WORK TO BE COMPLETED:
Nothing but the lines from the one containing "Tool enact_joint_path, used" through the one containing "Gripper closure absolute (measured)", both included, should be given again, each exactly as written below.

EXTRACTED RECORDS:
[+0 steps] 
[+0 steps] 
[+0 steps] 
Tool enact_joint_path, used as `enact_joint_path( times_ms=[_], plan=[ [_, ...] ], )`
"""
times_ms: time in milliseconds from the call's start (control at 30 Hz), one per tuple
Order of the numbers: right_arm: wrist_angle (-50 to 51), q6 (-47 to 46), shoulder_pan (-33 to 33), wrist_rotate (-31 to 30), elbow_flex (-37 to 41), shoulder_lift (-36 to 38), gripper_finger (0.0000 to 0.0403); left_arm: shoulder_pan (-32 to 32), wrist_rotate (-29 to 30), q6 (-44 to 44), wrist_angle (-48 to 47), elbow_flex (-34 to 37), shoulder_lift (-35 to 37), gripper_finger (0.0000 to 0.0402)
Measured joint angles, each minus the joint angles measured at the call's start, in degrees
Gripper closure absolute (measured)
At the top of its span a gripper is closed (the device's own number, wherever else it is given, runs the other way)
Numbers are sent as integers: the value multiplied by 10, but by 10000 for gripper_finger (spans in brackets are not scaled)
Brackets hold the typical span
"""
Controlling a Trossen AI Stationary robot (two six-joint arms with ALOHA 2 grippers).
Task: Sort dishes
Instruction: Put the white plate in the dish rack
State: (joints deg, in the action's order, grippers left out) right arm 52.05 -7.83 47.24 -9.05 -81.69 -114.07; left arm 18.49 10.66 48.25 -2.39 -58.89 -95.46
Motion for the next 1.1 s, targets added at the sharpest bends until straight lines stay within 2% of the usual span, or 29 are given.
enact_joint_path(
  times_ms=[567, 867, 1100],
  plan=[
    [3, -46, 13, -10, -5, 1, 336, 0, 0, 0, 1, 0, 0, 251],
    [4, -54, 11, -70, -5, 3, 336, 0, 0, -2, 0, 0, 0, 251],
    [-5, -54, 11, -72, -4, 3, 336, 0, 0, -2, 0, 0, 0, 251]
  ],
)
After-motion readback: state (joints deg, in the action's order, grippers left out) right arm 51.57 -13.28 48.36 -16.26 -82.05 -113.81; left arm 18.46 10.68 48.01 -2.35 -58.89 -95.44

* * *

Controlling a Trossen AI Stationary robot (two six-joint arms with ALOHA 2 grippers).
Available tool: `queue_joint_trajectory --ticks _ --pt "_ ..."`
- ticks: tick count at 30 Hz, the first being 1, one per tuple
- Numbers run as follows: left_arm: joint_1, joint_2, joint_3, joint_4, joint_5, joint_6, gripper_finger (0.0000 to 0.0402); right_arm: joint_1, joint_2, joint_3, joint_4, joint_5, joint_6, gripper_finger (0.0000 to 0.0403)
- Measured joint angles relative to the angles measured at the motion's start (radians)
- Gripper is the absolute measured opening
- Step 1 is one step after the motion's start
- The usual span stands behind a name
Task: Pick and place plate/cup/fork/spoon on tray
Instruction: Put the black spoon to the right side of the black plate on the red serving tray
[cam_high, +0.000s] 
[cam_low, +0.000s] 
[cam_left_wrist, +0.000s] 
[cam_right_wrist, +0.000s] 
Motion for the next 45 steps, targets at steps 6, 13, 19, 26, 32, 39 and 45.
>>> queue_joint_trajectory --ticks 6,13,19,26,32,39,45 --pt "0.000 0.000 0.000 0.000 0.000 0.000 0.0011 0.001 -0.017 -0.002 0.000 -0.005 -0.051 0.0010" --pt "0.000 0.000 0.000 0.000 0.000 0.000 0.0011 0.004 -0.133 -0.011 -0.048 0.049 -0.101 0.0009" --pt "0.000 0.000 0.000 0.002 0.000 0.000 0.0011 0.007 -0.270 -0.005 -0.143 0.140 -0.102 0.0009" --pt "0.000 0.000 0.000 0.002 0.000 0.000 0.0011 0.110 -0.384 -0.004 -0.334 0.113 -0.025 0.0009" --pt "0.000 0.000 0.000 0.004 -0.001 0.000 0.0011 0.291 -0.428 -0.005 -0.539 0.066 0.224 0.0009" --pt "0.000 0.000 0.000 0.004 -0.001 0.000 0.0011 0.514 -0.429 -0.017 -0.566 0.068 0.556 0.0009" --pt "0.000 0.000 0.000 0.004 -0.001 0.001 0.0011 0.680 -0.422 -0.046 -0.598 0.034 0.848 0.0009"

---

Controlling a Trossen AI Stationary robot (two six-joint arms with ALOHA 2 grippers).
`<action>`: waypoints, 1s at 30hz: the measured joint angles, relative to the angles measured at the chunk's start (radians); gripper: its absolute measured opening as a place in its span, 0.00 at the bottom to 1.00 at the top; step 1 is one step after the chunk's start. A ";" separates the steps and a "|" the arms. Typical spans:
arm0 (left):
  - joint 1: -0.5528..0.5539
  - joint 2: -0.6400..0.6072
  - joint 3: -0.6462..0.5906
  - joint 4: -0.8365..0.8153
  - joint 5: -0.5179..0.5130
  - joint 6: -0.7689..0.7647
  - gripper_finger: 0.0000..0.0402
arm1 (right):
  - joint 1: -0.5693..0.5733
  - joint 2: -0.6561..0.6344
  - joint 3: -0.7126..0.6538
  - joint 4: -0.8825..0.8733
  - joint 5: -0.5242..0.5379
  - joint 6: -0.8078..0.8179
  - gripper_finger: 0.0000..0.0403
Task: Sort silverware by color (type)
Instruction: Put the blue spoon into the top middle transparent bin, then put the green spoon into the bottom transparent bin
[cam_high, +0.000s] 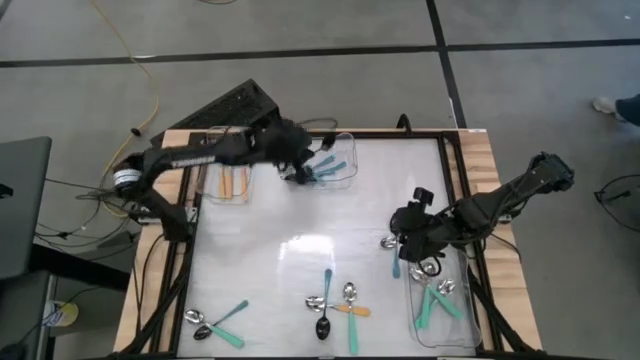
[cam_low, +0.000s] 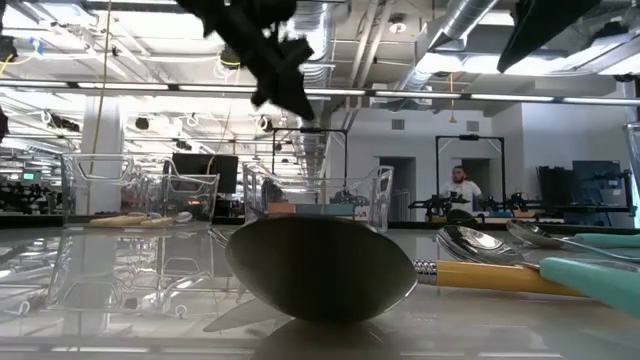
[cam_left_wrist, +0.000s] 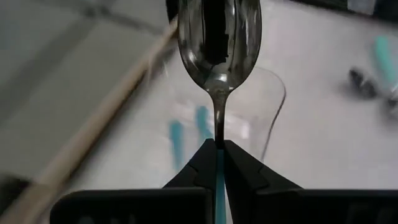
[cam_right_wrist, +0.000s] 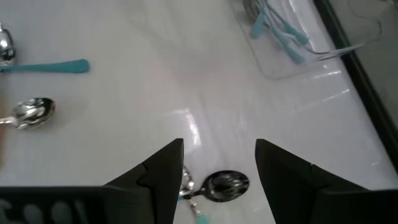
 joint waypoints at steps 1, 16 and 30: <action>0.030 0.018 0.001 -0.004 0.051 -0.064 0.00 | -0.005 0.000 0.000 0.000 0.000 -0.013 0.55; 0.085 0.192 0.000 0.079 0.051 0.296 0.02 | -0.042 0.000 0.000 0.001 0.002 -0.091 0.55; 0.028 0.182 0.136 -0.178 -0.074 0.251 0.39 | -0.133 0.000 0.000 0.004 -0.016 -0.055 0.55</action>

ANSWER TO THIS PROBLEM:
Tool enact_joint_path, used as `enact_joint_path( times_ms=[_], plan=[ [_, ...] ], )`
"""
times_ms: time in milliseconds from the call's start (control at 30 Hz), one per tuple
Order of the numbers: right_arm: wrist_angle (-50 to 51), q6 (-47 to 46), shoulder_pan (-33 to 33), wrist_rotate (-31 to 30), elbow_flex (-37 to 41), shoulder_lift (-36 to 38), gripper_finger (0.0000 to 0.0403); left_arm: shoulder_pan (-32 to 32), wrist_rotate (-29 to 30), q6 (-44 to 44), wrist_angle (-48 to 47), elbow_flex (-34 to 37), shoulder_lift (-35 to 37), gripper_finger (0.0000 to 0.0402)
Measured joint angles, each minus the joint angles measured at the call's start, in degrees
Gripper closure absolute (measured)

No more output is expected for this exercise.